Madagascar [Opus 104]

as Emanuel Morgan

How terrible to entertain a lunatic! 
To keep his earnestness from coming close!

A Madagascar land-crab once 
Lifted blue claws at me 
And rattled long black eyes 
That would have got me 
Had I not been gay.

Credit

This poem is in the public domain. Published in Poem-a-Day on November 15, 2025, by the Academy of American Poets.

About this Poem

“This volume is the first compilation of the recent experiments in Spectra. It is the aim of the Spectric group to push the possibilities of poetic expression into a new region,—to attain a fresh brilliance of impression by a method not so wholly different from the methods of Futurist Painting,” wrote Anne Knish in her preface to Spectra (Mitchell Kennerly, 1916), a collection coauthored by Anne Knish and Emanuel Morgan.

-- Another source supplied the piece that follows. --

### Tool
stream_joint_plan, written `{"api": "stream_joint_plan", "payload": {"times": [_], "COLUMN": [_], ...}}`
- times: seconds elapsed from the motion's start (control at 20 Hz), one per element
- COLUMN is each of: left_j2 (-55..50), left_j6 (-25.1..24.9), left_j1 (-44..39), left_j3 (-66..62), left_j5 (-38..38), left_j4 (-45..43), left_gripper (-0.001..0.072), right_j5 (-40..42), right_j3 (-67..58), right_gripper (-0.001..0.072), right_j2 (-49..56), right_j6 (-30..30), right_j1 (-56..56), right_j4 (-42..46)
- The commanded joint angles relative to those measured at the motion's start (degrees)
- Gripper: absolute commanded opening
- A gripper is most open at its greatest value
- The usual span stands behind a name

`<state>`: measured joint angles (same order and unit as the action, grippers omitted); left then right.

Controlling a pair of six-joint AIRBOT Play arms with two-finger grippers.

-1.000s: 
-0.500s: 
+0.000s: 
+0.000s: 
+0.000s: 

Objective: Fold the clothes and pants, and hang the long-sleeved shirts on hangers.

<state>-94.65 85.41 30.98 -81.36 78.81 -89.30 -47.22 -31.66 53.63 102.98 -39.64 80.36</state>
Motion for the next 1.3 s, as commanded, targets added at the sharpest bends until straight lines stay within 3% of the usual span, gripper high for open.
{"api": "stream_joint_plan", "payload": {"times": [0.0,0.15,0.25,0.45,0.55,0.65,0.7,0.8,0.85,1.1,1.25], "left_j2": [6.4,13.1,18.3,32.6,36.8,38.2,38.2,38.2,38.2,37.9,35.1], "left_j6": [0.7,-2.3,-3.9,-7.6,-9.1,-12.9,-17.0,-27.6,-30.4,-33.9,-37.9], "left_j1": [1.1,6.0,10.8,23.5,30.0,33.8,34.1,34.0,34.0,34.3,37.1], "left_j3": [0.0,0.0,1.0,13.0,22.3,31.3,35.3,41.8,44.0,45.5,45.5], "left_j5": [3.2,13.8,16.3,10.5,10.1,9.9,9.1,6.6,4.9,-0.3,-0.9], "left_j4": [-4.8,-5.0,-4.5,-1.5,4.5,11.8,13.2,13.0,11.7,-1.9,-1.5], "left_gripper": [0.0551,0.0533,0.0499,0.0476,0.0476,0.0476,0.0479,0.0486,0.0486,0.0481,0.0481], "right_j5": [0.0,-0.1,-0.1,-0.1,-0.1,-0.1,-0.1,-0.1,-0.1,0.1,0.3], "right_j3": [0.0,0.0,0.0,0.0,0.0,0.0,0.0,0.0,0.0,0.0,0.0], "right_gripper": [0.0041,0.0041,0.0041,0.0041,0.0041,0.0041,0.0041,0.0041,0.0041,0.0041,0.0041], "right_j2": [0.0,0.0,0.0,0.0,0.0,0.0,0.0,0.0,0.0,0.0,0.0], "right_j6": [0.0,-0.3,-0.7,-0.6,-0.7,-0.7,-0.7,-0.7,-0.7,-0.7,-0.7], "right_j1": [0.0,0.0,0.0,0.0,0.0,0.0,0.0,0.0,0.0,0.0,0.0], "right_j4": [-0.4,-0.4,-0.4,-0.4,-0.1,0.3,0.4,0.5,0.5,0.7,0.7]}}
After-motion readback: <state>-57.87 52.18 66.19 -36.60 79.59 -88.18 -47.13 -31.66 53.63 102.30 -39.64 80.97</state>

These were the respective pseudonyms of Arthur Davison Ficke and Witter Bynner, coconspirators in a literary hoax intended to mock Modernism and its offshoots. In The Spectra Hoax, poet William Jay Smith asserts, “Spectra is indeed one of the greatest literary hoaxes ever perpetrated in America.” About the poem, he writes, “One day at luncheon Witter Bynner purposely slipped off his chair and fell noisily to the floor, his motive being, says Ficke, the ‘commendable one of startling the attending waitress into violent hysterics.’ When order had been restored [...] the hostess remarked sadly but patiently, ‘How terrible to entertain a lunatic!’ Mr. Bynner, ‘with a shriek of voluptuous and joyous recognition,’ dashed immediately to the study, where in the person of Emanuel Morgan he wrote down his renowned ‘Madagascar.’”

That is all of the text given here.